Apparently the word ‘privacy’ has been the victim of confusion. At least in my little world. So I thought I would do my own little informal yet totally scientific study on the term.
According to Merriam-Webster for children, privacy is defined as:
Main Entry: pri•va•cy
Inflected Form(s): plural -cies
1 a: the quality or state of being out of the sight and hearing of other people : SECLUSION <the privacy of the home> b: freedom from being intruded upon <one’s right to privacy>
2 : SECRECY <talk in privacy>
When I asked Sean what he thought the word meant, he said, “Umm, hmmm…I don’t know.”
Of course, I had to find out what Dancing Eyes thought. He gave a very complete answer. “Um, privacy means go to bed.”
That gave me something to think about.
When I asked Curly Top for her input, she said, “Hey, there’s Papa.”
In the background, I heard my daughter asking, “Why, did they do something wrong?”

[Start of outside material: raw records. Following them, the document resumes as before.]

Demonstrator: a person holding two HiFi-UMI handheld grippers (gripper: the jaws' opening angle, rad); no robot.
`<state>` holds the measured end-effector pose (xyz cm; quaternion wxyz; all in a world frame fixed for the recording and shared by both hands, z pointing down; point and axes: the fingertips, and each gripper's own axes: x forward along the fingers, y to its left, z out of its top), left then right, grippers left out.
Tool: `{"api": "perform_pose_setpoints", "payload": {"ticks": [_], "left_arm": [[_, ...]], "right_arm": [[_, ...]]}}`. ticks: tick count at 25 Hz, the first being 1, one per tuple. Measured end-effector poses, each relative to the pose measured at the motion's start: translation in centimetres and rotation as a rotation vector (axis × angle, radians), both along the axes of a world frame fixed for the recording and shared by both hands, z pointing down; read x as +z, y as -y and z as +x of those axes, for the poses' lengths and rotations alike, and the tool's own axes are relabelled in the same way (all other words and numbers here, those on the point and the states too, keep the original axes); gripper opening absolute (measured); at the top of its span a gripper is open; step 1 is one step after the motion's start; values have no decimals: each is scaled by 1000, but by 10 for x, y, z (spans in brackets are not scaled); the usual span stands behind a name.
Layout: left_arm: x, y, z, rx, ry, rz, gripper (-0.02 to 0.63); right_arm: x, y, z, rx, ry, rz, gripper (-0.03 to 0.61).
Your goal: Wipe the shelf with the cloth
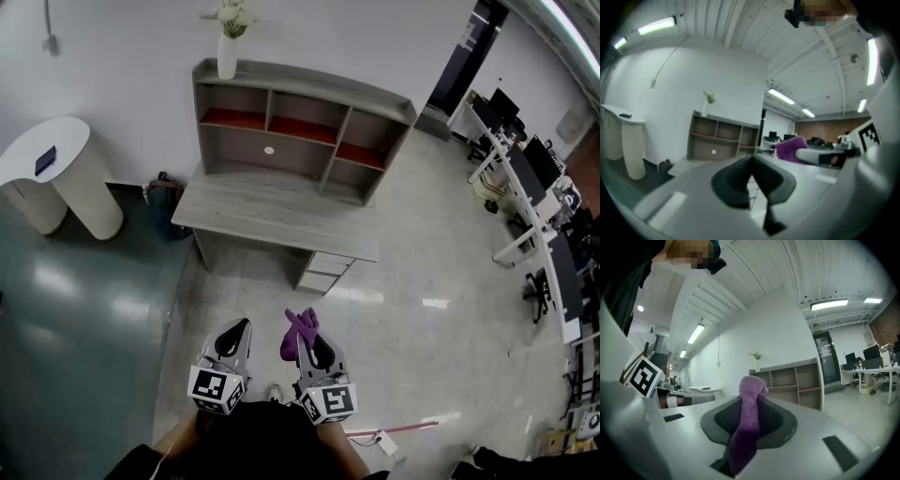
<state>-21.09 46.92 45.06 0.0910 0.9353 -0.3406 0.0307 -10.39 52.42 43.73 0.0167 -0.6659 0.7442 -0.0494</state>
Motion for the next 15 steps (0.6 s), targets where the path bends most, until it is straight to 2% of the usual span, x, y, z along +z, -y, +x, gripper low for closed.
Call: {"api": "perform_pose_setpoints", "payload": {"ticks": [5, 15], "left_arm": [[-1, -1, 16, -5, -15, -24, 5], [4, 2, 51, -62, 11, -11, 5]], "right_arm": [[0, 0, 16, -1, 10, -12, 64], [5, 1, 55, -52, 21, -8, 65]]}}
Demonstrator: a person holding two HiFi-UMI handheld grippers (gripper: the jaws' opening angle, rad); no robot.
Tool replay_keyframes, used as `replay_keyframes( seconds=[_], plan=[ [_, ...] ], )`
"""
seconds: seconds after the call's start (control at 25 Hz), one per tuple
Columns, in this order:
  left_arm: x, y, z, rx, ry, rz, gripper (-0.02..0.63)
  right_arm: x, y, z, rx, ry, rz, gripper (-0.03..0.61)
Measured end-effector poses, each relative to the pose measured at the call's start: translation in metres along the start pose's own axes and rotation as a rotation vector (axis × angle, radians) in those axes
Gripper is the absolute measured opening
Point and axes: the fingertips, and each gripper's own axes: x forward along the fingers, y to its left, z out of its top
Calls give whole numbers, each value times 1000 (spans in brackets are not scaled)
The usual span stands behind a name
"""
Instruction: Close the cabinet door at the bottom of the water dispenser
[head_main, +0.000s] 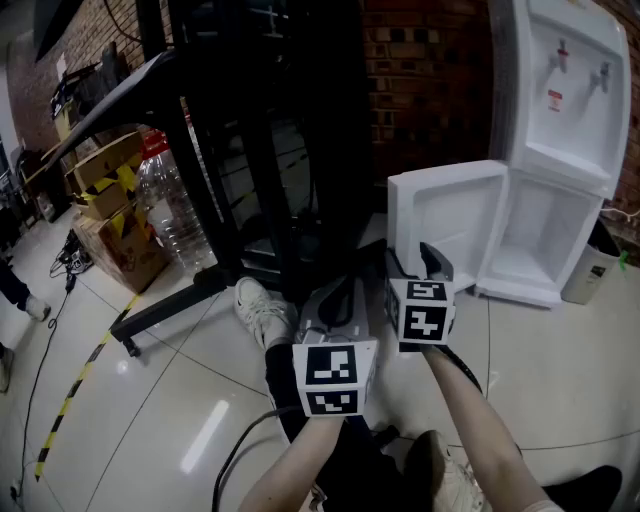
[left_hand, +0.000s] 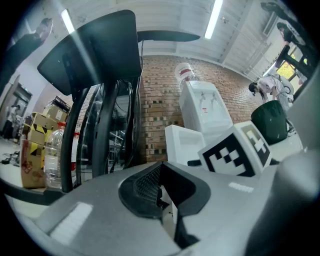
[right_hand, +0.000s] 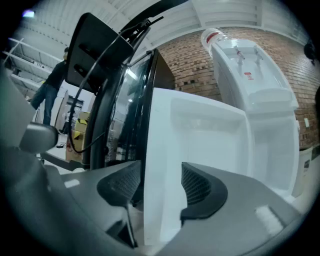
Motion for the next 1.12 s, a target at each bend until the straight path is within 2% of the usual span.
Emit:
replay_keyframes(
  seconds=[0.16, 0.32, 0.48, 0.84, 1.12],
  plan=[
    [5, -4, 12, 6, -56, -38, 15, 17, -7, -4, 23, -11, -45, 241],
    [6, 1, 11, -27, -58, -30, 15, 29, -3, -6, -14, -14, -52, 222],
    [6, -2, 10, -25, -56, -40, 15, 36, -1, -7, -15, -8, -43, 195],
    [10, -1, 2, -17, -23, -39, 15, 15, 0, -8, -29, -22, -57, 183],
    [17, -14, -10, 23, 29, -53, 15, -14, -8, -12, -14, 15, -7, 185]
  ],
)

If you think about all those little responses, it becomes totally clear why I have none of it. And I really do mean NONE of it.
I have taken to locking the bathroom door. Not because I don’t want to be caught unawares, but it is truly the only time I am alone. And although one would think simply locking the door would keep little bodies out of the bathroom, it does not preclude them from interfering with my seclusion or even secrecy.
“Nana, what are you doing?”
“Why did you lock the door, Nana?”
“Nana, when are you coming out?”
“Nana, you’re taking too long.”
“Nana, how come I can’t come in with you?”
And the questions just keep coming, followed by the sound of the child sitting down on the floor outside the door and begin banging on the door. Rhythmically. Annoyingly. Assuring absolutely NO PRIVACY.
I am now in contact with Russian officials to find out what it would take to be on the next flight to the International Space Station. I am accepting donations. And I will look into tax deductions for your donations.